SATURNALIA TEMPLE - To The Other
SATURNALIA TEMPLE - To The Other
Listenable Records
Style : Stoner Doom Metal
Origine : Suède
Sortie : 2015
Site Web : www.facebook.com/saturnaliatemple
01. Intro / 02. ZazelSorath / 03. To The Other / 04. Snow Of Reason / 05. March Of Gha’agsheblah / 06. Black Sea Of Power / 07. CrownedWithSeven / 08. Void
Formé en 2006, les Suédois de SATURNALIA TEMPLE installent doucement mais surement leur nom sur la scène Doom Metal même si la qualité de leurs opus n'est pas toujours irréprochable.
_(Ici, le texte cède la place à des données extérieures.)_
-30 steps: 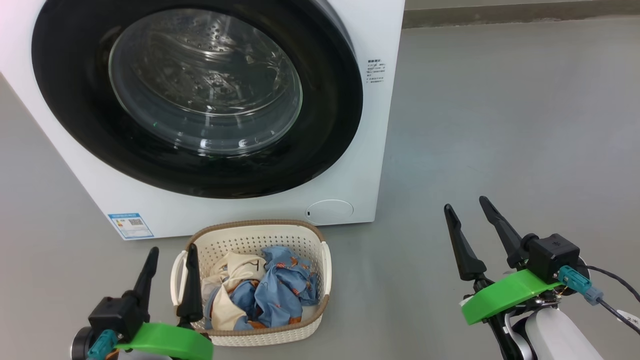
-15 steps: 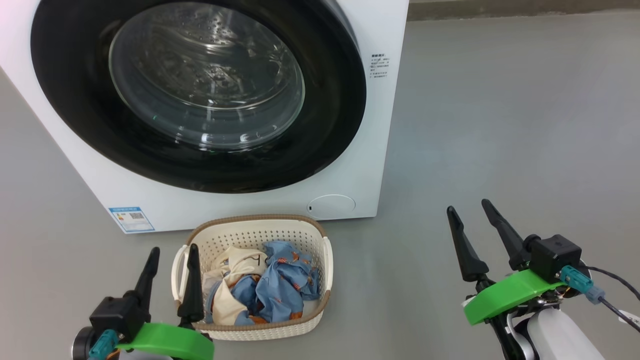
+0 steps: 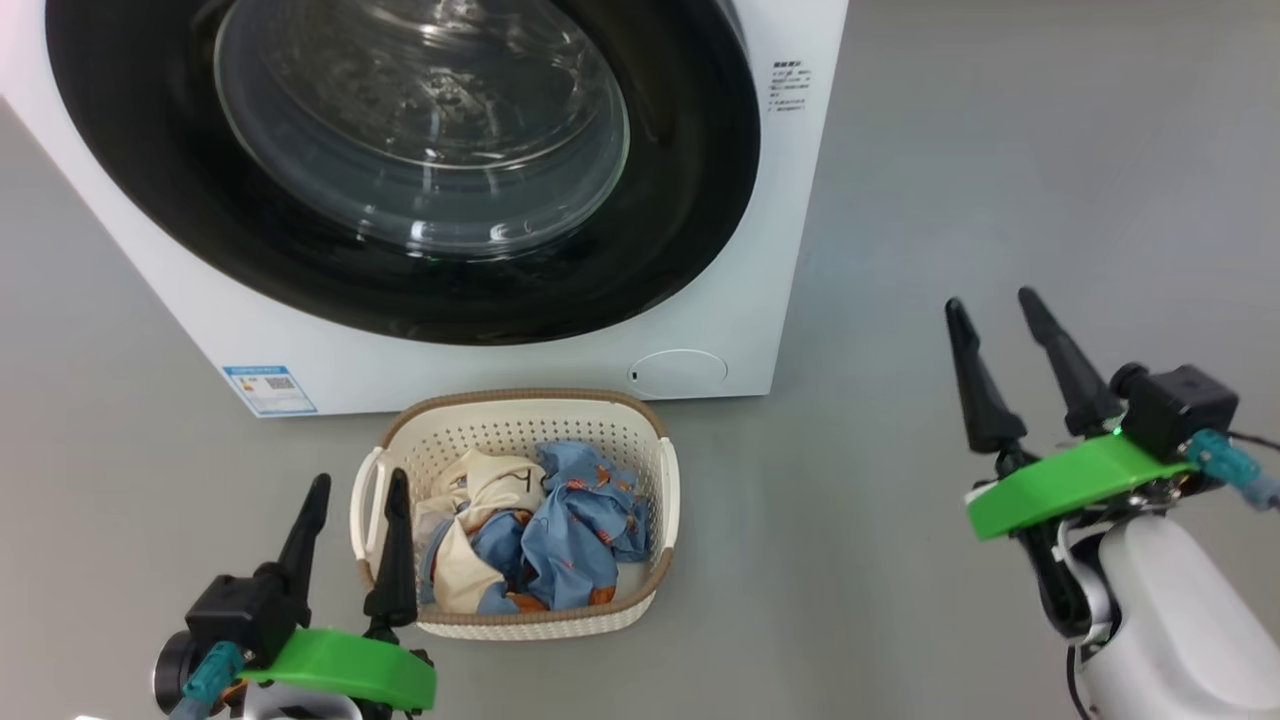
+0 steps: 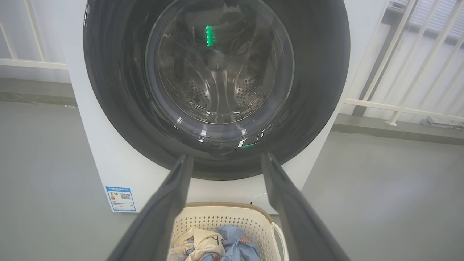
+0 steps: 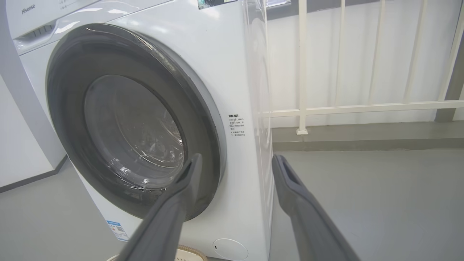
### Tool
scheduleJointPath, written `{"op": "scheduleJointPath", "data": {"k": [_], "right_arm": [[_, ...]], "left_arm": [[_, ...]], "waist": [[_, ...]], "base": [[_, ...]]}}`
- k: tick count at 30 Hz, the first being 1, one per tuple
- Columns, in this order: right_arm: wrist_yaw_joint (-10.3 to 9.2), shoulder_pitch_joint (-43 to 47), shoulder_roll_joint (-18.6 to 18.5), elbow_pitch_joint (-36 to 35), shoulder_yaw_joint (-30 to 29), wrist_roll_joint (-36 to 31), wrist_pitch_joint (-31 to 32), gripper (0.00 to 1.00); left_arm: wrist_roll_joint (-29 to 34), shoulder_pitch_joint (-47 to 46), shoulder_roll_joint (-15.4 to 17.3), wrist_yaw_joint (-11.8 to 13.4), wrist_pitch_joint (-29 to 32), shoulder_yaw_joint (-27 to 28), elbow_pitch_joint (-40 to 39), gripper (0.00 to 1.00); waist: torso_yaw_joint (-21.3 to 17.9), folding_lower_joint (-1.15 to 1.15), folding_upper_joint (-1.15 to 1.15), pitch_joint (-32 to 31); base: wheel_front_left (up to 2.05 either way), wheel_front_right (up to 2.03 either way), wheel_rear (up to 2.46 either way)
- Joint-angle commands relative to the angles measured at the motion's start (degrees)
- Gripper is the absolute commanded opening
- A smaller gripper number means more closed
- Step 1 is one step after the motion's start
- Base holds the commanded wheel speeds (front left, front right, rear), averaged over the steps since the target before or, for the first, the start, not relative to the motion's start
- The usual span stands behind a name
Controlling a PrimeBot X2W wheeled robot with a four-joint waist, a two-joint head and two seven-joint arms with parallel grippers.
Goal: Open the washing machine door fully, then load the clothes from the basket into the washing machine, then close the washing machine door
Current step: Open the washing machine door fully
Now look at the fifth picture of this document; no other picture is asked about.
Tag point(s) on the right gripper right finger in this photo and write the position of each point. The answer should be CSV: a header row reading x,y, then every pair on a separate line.
x,y
311,228

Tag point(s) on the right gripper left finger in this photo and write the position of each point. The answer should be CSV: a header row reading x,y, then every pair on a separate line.
x,y
163,224

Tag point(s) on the dark round washer door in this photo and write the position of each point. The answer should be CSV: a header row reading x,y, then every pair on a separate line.
x,y
108,119

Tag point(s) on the cream plastic laundry basket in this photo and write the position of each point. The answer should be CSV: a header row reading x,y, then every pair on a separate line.
x,y
188,253

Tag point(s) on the white Hisense washing machine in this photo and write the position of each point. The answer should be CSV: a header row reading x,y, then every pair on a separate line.
x,y
224,65

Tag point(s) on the blue energy label sticker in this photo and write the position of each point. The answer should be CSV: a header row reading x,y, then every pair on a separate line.
x,y
118,230

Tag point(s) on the round filter cover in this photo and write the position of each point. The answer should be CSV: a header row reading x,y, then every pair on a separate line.
x,y
230,249

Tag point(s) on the printed text label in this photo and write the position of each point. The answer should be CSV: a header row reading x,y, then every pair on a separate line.
x,y
237,125

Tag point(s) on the white metal railing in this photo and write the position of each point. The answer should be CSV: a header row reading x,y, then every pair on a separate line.
x,y
302,72

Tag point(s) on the detergent drawer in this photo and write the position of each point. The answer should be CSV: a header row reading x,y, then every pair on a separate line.
x,y
32,21

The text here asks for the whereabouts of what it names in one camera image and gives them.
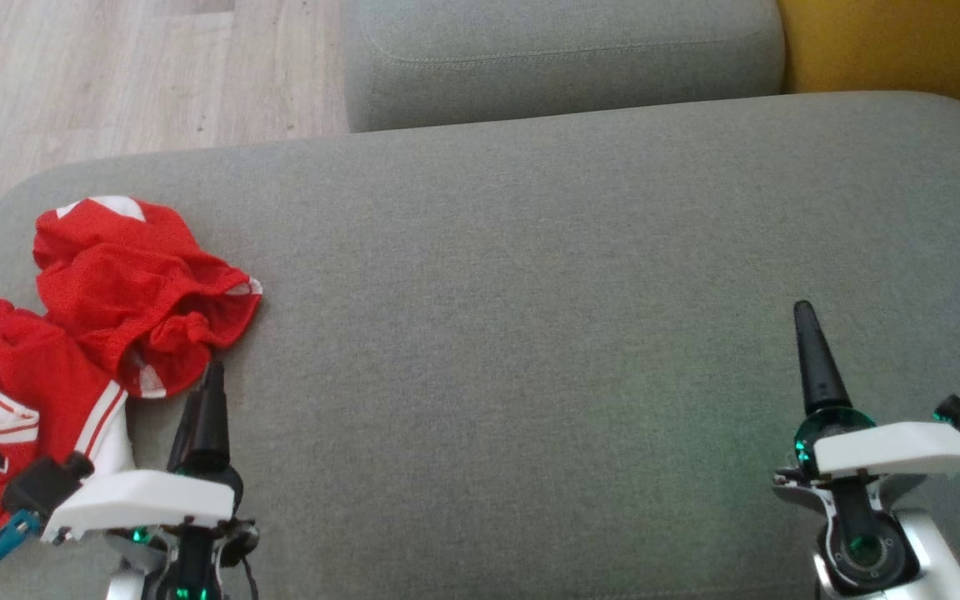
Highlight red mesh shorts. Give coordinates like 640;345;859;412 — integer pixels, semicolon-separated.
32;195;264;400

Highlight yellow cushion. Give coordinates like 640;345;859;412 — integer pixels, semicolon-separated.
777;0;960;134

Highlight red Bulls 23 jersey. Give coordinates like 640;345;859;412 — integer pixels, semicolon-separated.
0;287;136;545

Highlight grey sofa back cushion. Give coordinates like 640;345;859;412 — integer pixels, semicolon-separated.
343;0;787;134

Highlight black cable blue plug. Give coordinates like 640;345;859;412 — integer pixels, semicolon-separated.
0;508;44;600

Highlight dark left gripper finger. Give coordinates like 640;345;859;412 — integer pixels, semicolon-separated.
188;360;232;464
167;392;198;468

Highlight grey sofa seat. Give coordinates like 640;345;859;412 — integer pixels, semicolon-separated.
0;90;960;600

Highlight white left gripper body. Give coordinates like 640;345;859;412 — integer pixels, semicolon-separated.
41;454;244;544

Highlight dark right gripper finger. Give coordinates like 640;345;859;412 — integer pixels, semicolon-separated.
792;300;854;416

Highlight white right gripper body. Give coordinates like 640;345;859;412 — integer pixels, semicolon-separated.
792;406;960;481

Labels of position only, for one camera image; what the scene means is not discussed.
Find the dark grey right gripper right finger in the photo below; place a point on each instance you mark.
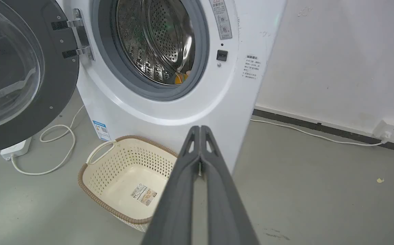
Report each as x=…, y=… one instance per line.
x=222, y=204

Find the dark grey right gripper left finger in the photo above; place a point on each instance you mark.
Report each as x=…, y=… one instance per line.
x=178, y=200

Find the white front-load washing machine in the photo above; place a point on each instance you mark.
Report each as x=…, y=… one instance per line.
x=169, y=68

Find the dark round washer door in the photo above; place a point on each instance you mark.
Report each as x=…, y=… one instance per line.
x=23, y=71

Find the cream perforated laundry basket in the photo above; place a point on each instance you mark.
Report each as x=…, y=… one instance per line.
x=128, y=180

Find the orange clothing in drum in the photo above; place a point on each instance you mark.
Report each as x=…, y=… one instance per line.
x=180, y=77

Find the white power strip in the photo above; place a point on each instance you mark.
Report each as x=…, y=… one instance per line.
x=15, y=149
Aion Of Drakon, le premier album, datant déjà de 2011, le duo composé de Peter à la basse et de Tommie à la guitare et au chant, également connu sous le nom de Tommy Eriksson qui a tenu la guitare au sein de THERION sur les albums Vovin et Crowning Of Atlantis en 1997 et 1998, épaulé par Tim Call à la batterie en tant que musicien de session studio et live, il était temps pour nous de voir arriver la suite. To The Other est donc le deuxième album du groupe et si la voix tirant un peu sur le Black Metal sur "ZazelSorath" peut mettre sur une fausse piste, assez rapidement on cible assez bien où ce groupe veut en venir. Le solo très Stoner dans l’esprit qui lance ce même titre, le côté fuzz qui domine la fin de la chanson titre ou même l’introduction de "Snow Of Reason", le psychédélisme n’est jamais bien loin, on pense également à ZAUM ("Void") ou le côté cradingue d’un ELECTRIC WIZARD. A ce seul détail près que les riffs proposés ici sont tout de même très basiques et peu enclin à réveiller l’adepte du style pouvant entendre cela sur la plupart des albums qui sortent tous les mois. Le chant de Tommie n’est absolument pas posé pour amener de la diversité, le groupe se contente d’arpenter les méandres d’un genre plutôt obscur, à l’image de l’artwork plutôt abstrait de cet album. Toutefois, SATURNALIA TEMPLE montre encore sa progression avec un album qui finit par rentrer dans le crâne, sans en devenir dépendant, ce To The Other a au moins le calibre pour vous faire passer l’hiver avec votre dose de Stoner Doom Metal. Pour mieux, il faudra déjà que le groupe se penche sur une production un peu plus dynamique car l’accès à cet album n’en est pas facilité du tout.